» Task instructions: Exactly as written, write out the lines below from the first to the one containing "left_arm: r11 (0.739", inclusive. Pictures do not belong in the copy.

» Data for this task:
━━━━━━━━━━

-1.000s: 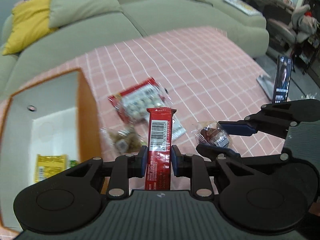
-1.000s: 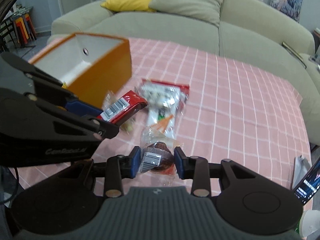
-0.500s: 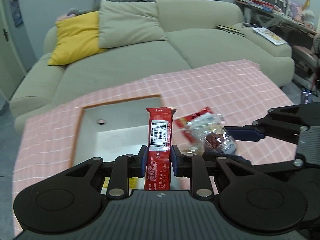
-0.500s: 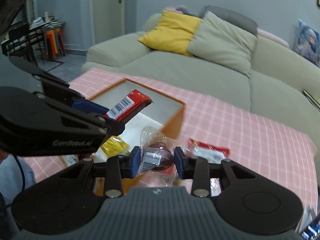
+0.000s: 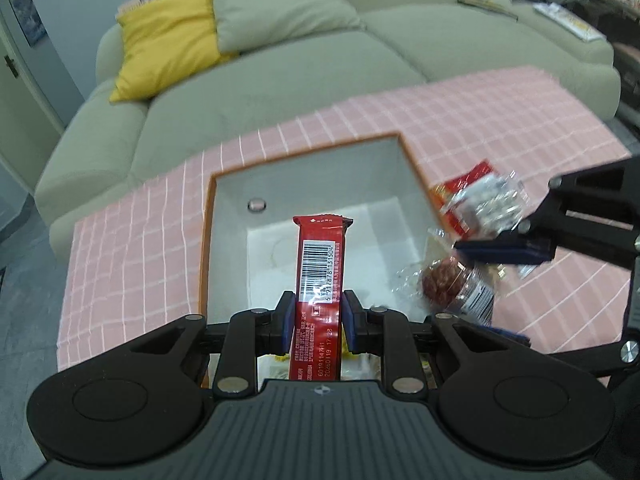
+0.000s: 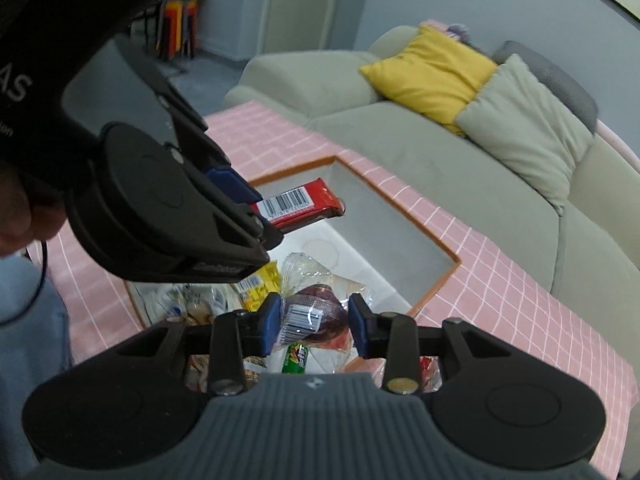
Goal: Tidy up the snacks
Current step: 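Carry both snacks over the box and open both tools to drop them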
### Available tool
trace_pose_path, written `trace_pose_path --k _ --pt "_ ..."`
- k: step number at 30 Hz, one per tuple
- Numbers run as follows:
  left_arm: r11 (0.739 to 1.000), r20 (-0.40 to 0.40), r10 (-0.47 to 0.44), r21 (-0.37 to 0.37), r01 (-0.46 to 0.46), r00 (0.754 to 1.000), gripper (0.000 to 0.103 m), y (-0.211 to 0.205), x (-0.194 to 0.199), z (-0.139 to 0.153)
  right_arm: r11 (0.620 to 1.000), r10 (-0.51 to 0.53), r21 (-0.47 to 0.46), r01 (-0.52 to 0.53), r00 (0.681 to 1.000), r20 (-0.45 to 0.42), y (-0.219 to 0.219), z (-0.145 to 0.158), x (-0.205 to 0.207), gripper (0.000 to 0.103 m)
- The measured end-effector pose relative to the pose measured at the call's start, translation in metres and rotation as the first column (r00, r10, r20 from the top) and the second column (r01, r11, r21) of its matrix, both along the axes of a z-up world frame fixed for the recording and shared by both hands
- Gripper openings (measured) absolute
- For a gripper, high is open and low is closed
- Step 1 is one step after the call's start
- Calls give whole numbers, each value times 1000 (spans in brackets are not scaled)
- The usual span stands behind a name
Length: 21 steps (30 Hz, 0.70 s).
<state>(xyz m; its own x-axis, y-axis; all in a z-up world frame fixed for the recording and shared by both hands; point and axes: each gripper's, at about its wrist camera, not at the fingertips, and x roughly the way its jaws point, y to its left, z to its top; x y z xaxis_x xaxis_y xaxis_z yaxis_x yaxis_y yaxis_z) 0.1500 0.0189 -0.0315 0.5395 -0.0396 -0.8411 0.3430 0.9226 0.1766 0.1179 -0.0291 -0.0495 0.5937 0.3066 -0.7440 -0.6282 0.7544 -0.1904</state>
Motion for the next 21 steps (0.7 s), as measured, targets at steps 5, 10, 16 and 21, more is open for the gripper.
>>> trace_pose_path --k 5,10,16,21 --pt "1000 -60 -19 17 20 998 27 7 14 -23 992 71 -102 -72 997 -11 11 -25 16 34" --pt "999 -99 -32 12 33 995 27 11 26 -37 978 106 -174 -111 994 -40 21 -45 32 34" --pt "999 -144 -37 14 39 989 27 12 37 -52 959 129 -246 -141 990 -63 28 -68 46 34" --pt "1000 -190 -27 7 29 981 27 15 41 -65 948 149 -268 -171 984 -102 32 -77 57 35"
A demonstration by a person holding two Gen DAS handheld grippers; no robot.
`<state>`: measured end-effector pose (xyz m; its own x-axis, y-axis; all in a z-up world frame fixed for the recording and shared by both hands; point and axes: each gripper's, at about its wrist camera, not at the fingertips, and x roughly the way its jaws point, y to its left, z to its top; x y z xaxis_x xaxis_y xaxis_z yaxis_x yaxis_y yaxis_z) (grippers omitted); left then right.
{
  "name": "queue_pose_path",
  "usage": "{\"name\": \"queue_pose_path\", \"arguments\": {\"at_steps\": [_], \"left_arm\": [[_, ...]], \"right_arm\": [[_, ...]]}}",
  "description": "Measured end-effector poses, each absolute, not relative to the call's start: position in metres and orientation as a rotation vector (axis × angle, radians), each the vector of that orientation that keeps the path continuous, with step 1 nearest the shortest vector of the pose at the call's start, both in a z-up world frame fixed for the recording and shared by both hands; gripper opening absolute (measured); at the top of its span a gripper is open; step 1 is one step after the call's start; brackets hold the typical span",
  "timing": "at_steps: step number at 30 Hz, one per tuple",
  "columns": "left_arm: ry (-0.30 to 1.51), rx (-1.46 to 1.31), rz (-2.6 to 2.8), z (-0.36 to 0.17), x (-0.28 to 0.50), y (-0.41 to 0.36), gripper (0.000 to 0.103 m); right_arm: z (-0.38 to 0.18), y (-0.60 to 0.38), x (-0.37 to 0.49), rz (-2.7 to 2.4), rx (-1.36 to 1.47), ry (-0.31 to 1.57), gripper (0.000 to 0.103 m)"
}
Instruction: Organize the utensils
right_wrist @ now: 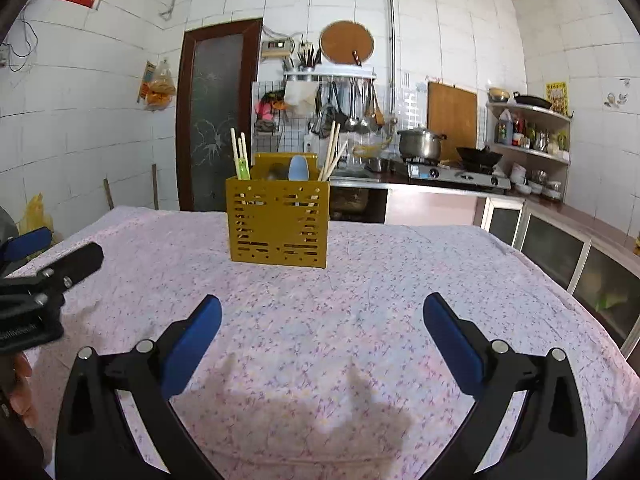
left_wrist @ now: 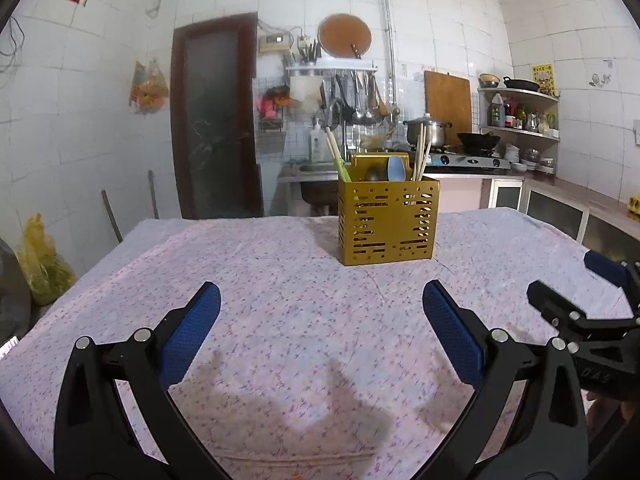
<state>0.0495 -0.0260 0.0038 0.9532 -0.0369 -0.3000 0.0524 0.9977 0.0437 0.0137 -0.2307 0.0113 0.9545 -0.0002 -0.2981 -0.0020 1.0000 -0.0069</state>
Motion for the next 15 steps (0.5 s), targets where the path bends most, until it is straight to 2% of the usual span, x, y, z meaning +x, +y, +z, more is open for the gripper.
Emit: {"name": "queue_pose_path", "arguments": {"at_steps": [15], "left_arm": [[0.234,0.023,-0.035,-0.004,0.028,-0.018,0.098]], "right_arm": [[0.013,-0.244,0.002,-0.023,0.048,0.253,0.099]]}}
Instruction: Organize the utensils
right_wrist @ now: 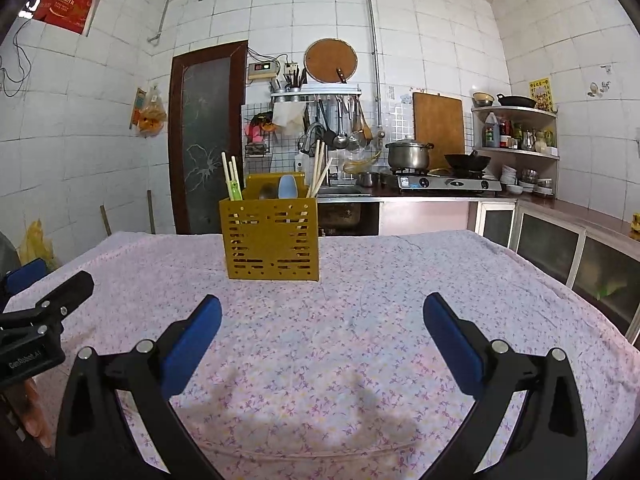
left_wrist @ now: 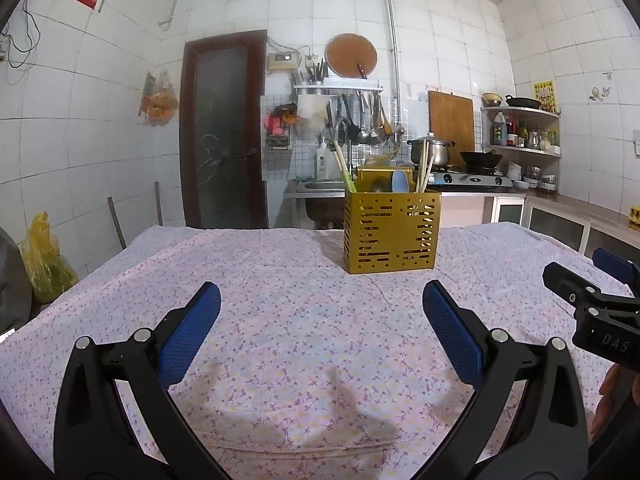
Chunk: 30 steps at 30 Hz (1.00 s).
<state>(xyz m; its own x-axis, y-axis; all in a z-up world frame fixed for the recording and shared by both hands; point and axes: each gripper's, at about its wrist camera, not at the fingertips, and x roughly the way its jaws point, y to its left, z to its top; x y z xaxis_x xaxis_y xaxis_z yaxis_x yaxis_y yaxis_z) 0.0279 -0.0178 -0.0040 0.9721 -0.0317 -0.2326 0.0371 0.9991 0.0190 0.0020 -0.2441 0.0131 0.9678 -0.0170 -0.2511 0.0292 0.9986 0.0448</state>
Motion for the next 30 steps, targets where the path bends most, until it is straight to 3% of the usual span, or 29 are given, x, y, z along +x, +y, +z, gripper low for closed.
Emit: {"name": "queue_pose_path", "arguments": {"at_steps": [30], "left_arm": [[0.235,0.021,-0.055,-0.0031,0.0295,-0.0208,0.098]], "right_arm": [[0.0117,-0.249,0.0009,-0.043,0.046,0.252,0.099]]}}
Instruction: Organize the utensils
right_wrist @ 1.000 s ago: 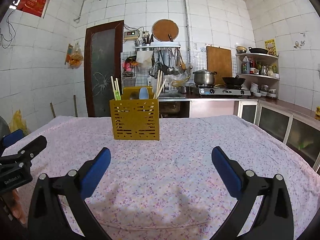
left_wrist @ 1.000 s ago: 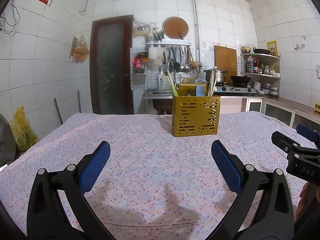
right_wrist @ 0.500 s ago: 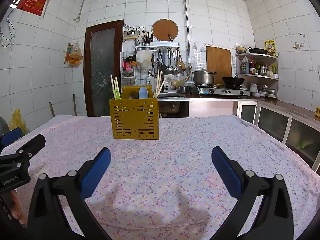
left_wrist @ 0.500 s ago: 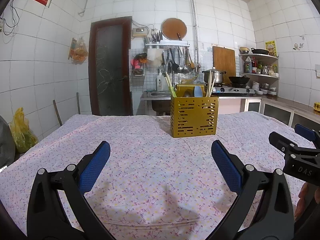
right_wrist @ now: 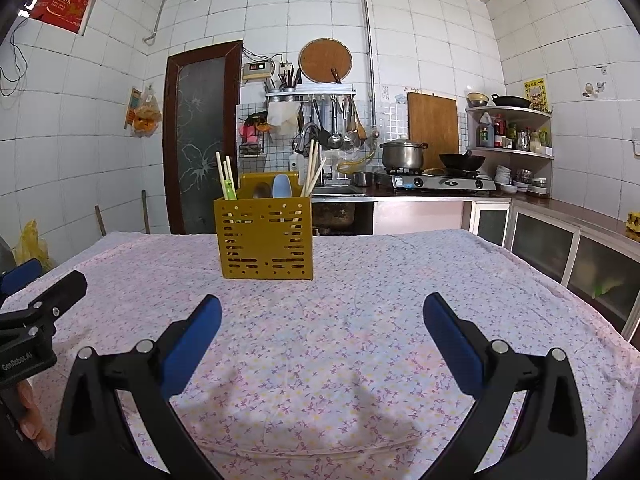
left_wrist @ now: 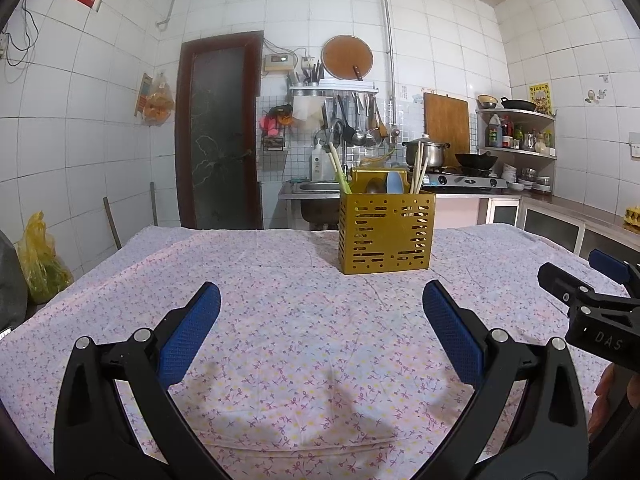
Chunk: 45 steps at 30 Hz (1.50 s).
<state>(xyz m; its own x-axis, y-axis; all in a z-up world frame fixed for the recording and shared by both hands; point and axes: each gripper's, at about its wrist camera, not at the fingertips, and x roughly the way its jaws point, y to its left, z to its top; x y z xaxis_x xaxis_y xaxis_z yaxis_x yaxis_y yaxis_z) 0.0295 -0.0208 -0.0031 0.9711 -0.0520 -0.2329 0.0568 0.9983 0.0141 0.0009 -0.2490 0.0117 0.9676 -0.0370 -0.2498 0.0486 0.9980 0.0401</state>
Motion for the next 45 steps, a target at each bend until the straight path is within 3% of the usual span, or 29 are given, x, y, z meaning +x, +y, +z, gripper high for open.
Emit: {"name": "queue_pose_path", "arguments": {"at_steps": [45], "left_arm": [[0.234,0.024,-0.054,-0.0035,0.0298,-0.0225,0.098]], "right_arm": [[0.0143,-0.2484,-0.0075,-0.055,0.034,0.218,0.099]]}}
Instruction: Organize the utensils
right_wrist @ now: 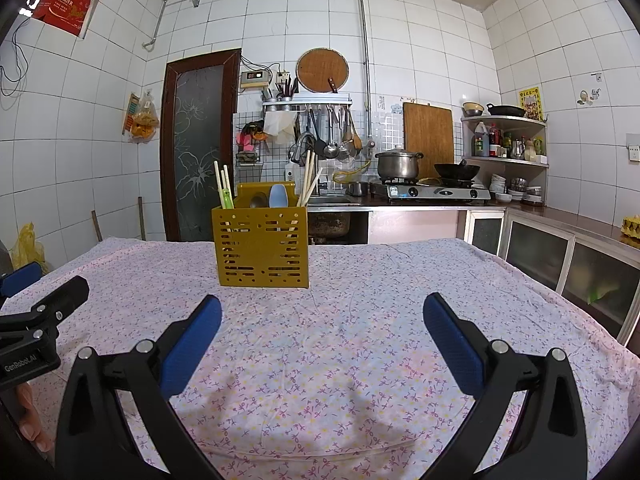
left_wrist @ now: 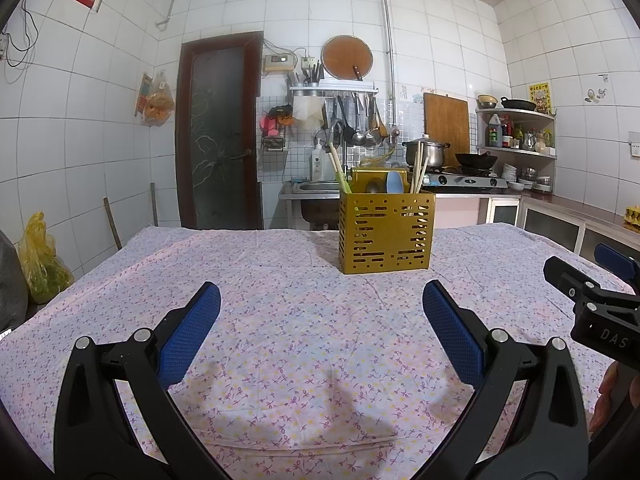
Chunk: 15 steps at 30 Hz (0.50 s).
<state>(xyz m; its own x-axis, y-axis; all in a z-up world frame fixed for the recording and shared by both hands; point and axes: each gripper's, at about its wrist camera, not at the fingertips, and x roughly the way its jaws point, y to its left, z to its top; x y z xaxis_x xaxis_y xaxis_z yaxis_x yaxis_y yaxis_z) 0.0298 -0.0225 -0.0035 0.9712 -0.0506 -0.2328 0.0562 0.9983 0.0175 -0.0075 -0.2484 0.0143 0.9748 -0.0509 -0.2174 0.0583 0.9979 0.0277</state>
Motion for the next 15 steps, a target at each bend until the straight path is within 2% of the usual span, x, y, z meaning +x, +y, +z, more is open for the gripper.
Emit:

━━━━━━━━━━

» Solution to this task:
-1.000s: 
-1.000s: 
-0.500s: 
-0.500s: 
+0.000s: 
+0.000s: 
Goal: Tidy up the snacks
Current step: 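Carry both snacks over the box and open both tools to drop them
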### Available tool
trace_pose_path, written `trace_pose_path --k _ --pt "_ ..."`
- k: step number at 30 Hz, one per tuple
- Numbers run as follows:
  left_arm: r11 (0.739 to 1.000), r20 (-0.40 to 0.40), r10 (-0.47 to 0.44), r21 (-0.37 to 0.37), r01 (-0.46 to 0.46), r00 (0.754 to 1.000), gripper (0.000 to 0.103 m), y (-0.211 to 0.205), x (-0.194 to 0.199), z (-0.139 to 0.153)

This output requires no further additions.